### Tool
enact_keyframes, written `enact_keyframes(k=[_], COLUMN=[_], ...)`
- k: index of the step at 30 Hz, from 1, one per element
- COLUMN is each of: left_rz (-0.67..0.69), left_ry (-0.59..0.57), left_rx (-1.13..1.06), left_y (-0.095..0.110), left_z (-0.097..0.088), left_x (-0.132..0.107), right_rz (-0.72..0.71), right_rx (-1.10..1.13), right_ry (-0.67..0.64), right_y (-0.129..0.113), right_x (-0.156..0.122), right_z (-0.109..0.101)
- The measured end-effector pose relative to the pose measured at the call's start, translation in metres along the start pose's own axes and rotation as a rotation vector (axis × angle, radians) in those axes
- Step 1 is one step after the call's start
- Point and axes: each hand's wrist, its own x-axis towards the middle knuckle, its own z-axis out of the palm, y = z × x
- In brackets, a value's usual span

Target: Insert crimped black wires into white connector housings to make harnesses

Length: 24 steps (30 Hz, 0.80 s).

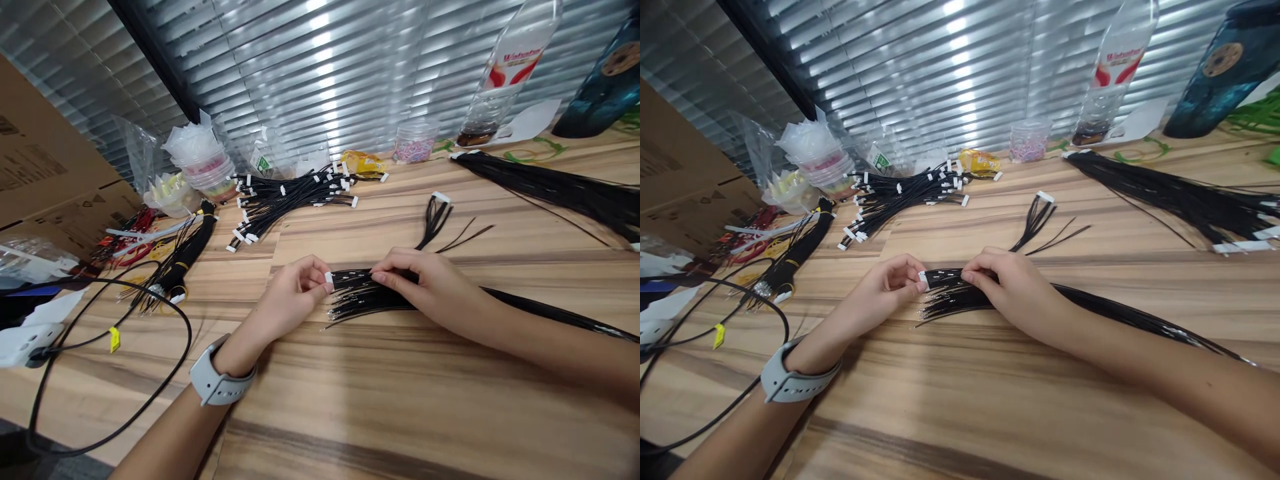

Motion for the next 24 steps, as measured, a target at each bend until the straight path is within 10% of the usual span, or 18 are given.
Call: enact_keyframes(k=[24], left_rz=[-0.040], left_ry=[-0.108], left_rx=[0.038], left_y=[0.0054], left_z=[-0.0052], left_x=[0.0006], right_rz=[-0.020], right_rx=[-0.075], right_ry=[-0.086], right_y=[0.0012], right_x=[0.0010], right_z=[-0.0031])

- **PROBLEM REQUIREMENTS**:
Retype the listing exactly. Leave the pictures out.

- **YOUR RESPONSE**:
### Tool
enact_keyframes, written `enact_keyframes(k=[_], COLUMN=[_], ...)`
- k: index of the step at 30 Hz, from 1, one per element
- COLUMN is each of: left_rz (-0.67..0.69), left_ry (-0.59..0.57), left_rx (-1.13..1.06), left_y (-0.095..0.110), left_z (-0.097..0.088), left_x (-0.132..0.107), right_rz (-0.72..0.71), right_rx (-1.10..1.13), right_ry (-0.67..0.64), right_y (-0.129..0.113), right_x (-0.156..0.122), right_z (-0.109..0.101)
- The measured end-effector pose relative to the pose measured at the call's start, translation in metres along the start pose's own axes and rotation as a rotation vector (axis × angle, radians) in those axes
- Step 1 is one step after the call's start
- Point and axes: each hand's wrist, its own x-axis towards the middle knuckle, its own z-axis out of the palm, y = z × x
- In brackets, a value's usual span

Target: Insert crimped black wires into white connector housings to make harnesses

Length: 24 steps (30 Hz, 0.80 s).


Motion for the next 24 steps, as measured, a target at each bend until the straight path is within 10% of the usual span, or 18 are given.
Call: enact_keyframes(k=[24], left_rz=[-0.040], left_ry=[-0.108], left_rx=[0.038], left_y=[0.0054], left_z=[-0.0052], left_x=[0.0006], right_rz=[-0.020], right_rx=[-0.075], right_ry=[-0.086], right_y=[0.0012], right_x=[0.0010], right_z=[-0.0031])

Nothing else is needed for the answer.